THE NEIGHBORS' STAKES
Sudan borders seven countries, and almost every one has a reason to intervene. Egypt backs the SAF to keep the Nile flowing and to deny the UAE-aligned RSF a Red Sea foothold. Ethiopia disputes the al-Fashaga borderland and watches the GERD dam from upstream. South Sudan exports its only oil through Sudanese pipelines.
THE EXTERNAL BACKERS
The proxy war behind the proxy war: the UAE supplies the RSF via Chad and Libya's Haftar; Egypt and Saudi Arabia back the SAF; Iran has resupplied SAF drones after a 2024 rapprochement. The 'civil war' framing understates how thoroughly the conflict is funded from outside.
THE PARALLEL STATE
The RSF's move to bypass Khartoum's aid channels is part of a wider claim to sovereignty.
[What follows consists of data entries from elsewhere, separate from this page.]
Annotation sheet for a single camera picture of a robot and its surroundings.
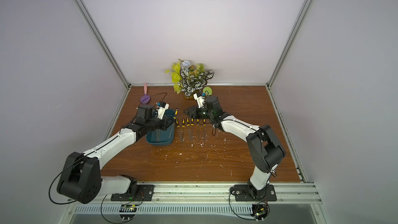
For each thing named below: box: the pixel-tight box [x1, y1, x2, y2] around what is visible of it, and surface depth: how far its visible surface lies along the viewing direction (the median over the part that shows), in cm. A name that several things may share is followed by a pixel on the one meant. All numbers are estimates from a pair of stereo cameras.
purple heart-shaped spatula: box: [140, 82, 151, 105], surface depth 116 cm
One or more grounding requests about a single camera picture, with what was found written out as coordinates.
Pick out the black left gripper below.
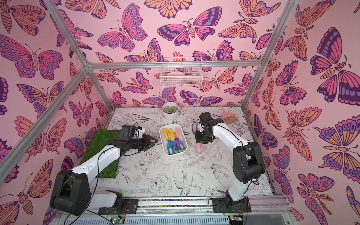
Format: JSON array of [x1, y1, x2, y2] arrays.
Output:
[[129, 134, 158, 152]]

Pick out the blue rake yellow handle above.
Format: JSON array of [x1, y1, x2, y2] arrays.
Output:
[[165, 129, 175, 155], [162, 128, 173, 155], [168, 129, 176, 141]]

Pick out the purple rake pink handle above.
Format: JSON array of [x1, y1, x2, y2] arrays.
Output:
[[173, 127, 185, 153]]

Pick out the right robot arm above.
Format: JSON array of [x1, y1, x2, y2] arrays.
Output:
[[195, 112, 265, 207]]

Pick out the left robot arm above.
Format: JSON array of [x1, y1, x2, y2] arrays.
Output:
[[49, 134, 158, 216]]

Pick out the white storage tray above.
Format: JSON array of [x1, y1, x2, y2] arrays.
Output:
[[159, 124, 188, 158]]

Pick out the pink hand brush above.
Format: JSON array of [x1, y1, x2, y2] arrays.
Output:
[[220, 107, 239, 125]]

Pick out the white plant pot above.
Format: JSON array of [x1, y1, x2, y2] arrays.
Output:
[[162, 102, 179, 122]]

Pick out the green artificial grass mat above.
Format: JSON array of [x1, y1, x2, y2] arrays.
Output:
[[81, 129, 128, 179]]

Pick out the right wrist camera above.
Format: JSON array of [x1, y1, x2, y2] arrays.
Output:
[[199, 112, 213, 125]]

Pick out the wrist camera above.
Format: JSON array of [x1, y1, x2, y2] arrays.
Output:
[[118, 124, 145, 142], [199, 112, 213, 125]]

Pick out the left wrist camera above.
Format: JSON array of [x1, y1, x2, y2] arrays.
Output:
[[118, 124, 145, 142]]

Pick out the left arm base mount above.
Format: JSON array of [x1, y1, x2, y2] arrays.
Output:
[[98, 193, 139, 215]]

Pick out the white wire basket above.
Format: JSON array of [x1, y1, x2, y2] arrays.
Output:
[[158, 57, 203, 88]]

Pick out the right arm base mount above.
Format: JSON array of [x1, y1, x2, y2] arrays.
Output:
[[211, 196, 252, 214]]

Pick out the aluminium cage frame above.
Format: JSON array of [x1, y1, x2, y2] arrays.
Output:
[[0, 0, 299, 225]]

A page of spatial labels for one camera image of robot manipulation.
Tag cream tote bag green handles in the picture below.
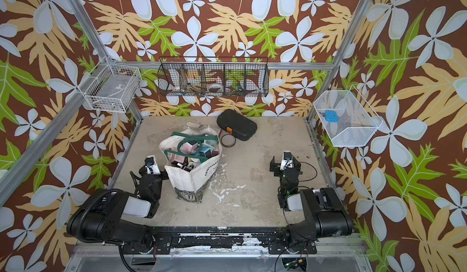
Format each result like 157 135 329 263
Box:
159 125 223 203

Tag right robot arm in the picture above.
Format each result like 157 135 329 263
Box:
269 152 353 246

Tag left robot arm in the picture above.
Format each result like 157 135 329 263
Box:
66 172 167 248

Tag black hard case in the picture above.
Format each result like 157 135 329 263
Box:
216 109 258 141

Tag brown tape roll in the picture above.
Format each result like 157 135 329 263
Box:
220 134 237 148

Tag blue object in basket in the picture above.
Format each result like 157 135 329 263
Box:
323 110 339 123

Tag white tape roll in basket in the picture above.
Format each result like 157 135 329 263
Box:
207 83 224 93

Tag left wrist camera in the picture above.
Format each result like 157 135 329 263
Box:
145 155 161 175

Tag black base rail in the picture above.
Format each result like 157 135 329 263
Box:
123 227 317 256

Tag white wire basket right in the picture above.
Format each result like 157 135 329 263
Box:
313 87 383 148

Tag white wire basket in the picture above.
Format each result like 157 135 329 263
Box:
313 87 383 148
79 58 142 113

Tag white wire basket left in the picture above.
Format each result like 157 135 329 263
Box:
79 58 142 113

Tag black wire basket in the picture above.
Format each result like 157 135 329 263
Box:
156 56 270 97

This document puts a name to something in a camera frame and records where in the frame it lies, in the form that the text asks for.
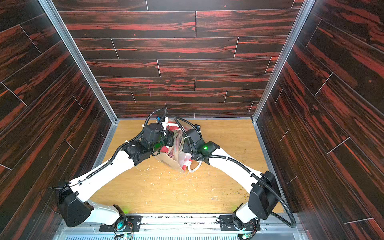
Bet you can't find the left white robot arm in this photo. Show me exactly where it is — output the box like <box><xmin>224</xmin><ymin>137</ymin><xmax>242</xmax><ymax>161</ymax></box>
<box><xmin>57</xmin><ymin>117</ymin><xmax>174</xmax><ymax>231</ymax></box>

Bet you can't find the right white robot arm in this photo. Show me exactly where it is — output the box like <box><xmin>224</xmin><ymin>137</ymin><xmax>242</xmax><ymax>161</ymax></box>
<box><xmin>183</xmin><ymin>129</ymin><xmax>287</xmax><ymax>229</ymax></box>

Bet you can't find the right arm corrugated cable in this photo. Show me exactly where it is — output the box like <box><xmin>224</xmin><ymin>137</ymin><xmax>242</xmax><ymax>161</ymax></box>
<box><xmin>173</xmin><ymin>116</ymin><xmax>297</xmax><ymax>229</ymax></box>

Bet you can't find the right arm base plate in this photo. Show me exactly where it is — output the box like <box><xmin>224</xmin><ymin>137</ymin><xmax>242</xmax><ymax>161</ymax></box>
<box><xmin>217</xmin><ymin>214</ymin><xmax>261</xmax><ymax>231</ymax></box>

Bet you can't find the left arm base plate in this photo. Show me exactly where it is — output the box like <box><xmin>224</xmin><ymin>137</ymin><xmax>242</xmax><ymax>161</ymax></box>
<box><xmin>99</xmin><ymin>215</ymin><xmax>142</xmax><ymax>233</ymax></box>

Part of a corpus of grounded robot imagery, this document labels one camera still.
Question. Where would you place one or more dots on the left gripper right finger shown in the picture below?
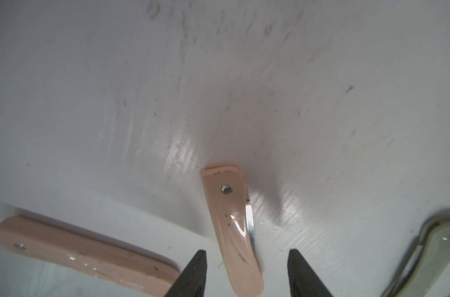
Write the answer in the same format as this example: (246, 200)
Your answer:
(303, 281)

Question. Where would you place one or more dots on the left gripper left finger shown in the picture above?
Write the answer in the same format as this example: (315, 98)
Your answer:
(192, 281)

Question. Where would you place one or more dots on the olive knife lower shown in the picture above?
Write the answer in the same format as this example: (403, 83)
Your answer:
(424, 262)

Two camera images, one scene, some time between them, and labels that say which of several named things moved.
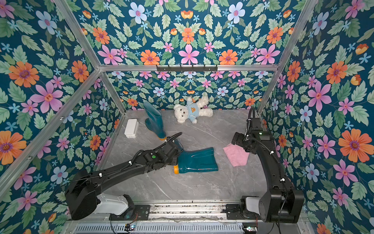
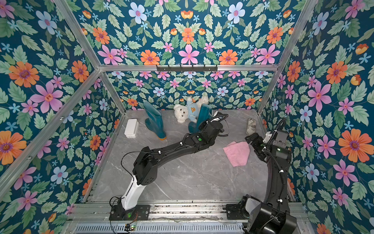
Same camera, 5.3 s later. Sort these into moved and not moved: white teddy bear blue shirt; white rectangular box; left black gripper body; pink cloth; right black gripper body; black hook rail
Moved: right black gripper body; left black gripper body
Not moved: black hook rail; white rectangular box; pink cloth; white teddy bear blue shirt
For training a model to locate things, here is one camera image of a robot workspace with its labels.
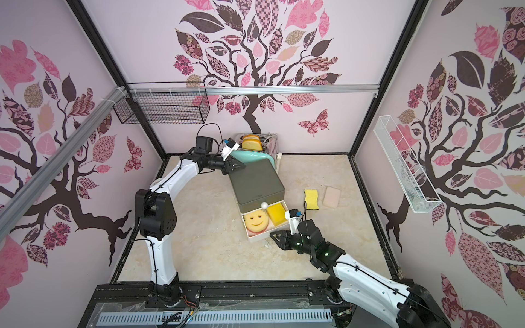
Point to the black wire basket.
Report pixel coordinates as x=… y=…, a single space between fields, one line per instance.
x=164 y=105

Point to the aluminium rail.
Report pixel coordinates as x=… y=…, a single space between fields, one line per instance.
x=21 y=202
x=216 y=91

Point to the mint green toaster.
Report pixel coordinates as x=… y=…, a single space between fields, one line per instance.
x=270 y=150

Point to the toast slice back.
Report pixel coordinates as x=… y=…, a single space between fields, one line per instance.
x=248 y=137

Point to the aluminium rail back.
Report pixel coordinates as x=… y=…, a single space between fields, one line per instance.
x=216 y=91

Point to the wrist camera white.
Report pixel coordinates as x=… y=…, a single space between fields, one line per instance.
x=293 y=217
x=229 y=146

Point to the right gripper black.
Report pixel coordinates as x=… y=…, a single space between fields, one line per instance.
x=287 y=238

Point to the white cable duct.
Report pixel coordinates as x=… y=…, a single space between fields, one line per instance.
x=212 y=317

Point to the white wire shelf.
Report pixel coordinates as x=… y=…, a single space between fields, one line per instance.
x=409 y=170

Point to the smiley face sponge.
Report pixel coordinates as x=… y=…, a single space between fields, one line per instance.
x=256 y=221

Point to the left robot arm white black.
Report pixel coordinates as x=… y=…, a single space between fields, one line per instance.
x=155 y=215

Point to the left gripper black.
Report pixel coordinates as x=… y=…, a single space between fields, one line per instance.
x=228 y=165

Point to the yellow square sponge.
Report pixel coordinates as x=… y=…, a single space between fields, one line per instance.
x=277 y=214

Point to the aluminium rail left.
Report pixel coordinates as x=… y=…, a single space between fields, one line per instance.
x=21 y=202

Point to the yellow green sponge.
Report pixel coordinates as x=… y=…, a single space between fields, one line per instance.
x=311 y=197

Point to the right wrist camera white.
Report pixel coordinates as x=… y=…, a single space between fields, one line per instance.
x=293 y=217

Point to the three-drawer storage cabinet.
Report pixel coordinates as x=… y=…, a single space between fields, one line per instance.
x=256 y=186

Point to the yellow toast slice front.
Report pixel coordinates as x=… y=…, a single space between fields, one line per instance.
x=252 y=145

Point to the white drawer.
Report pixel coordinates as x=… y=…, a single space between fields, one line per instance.
x=271 y=228

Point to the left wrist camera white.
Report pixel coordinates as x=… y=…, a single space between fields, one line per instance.
x=229 y=146

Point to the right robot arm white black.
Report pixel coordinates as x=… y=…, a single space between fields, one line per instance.
x=395 y=303

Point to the pink sponge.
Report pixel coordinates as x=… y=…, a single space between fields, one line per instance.
x=332 y=197

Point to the black base frame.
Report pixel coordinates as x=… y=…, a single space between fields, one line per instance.
x=200 y=296

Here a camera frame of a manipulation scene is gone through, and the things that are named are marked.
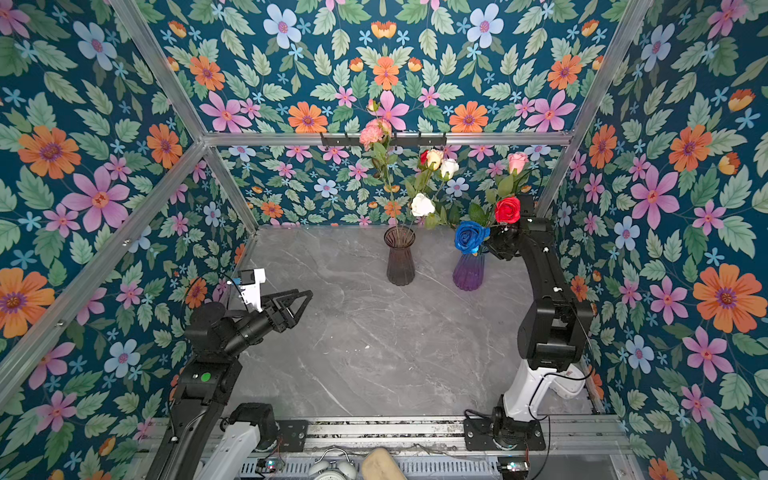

In February 2025 it signed a charter in Nairobi to form a 'Government of Peace and Unity' in territory it controls — the first serious attempt to partition Sudan along the RSF/SAF line since independence in 1956.
THE COST
Roughly 12 million people have been displaced — the largest displacement crisis in the world. Famine has been formally declared in parts of Darfur and the Nuba Mountains. The Gezira scheme, Sudan's breadbasket, has been overrun and looted; sorghum (the staple, not wheat) has no domestic substitute at scale.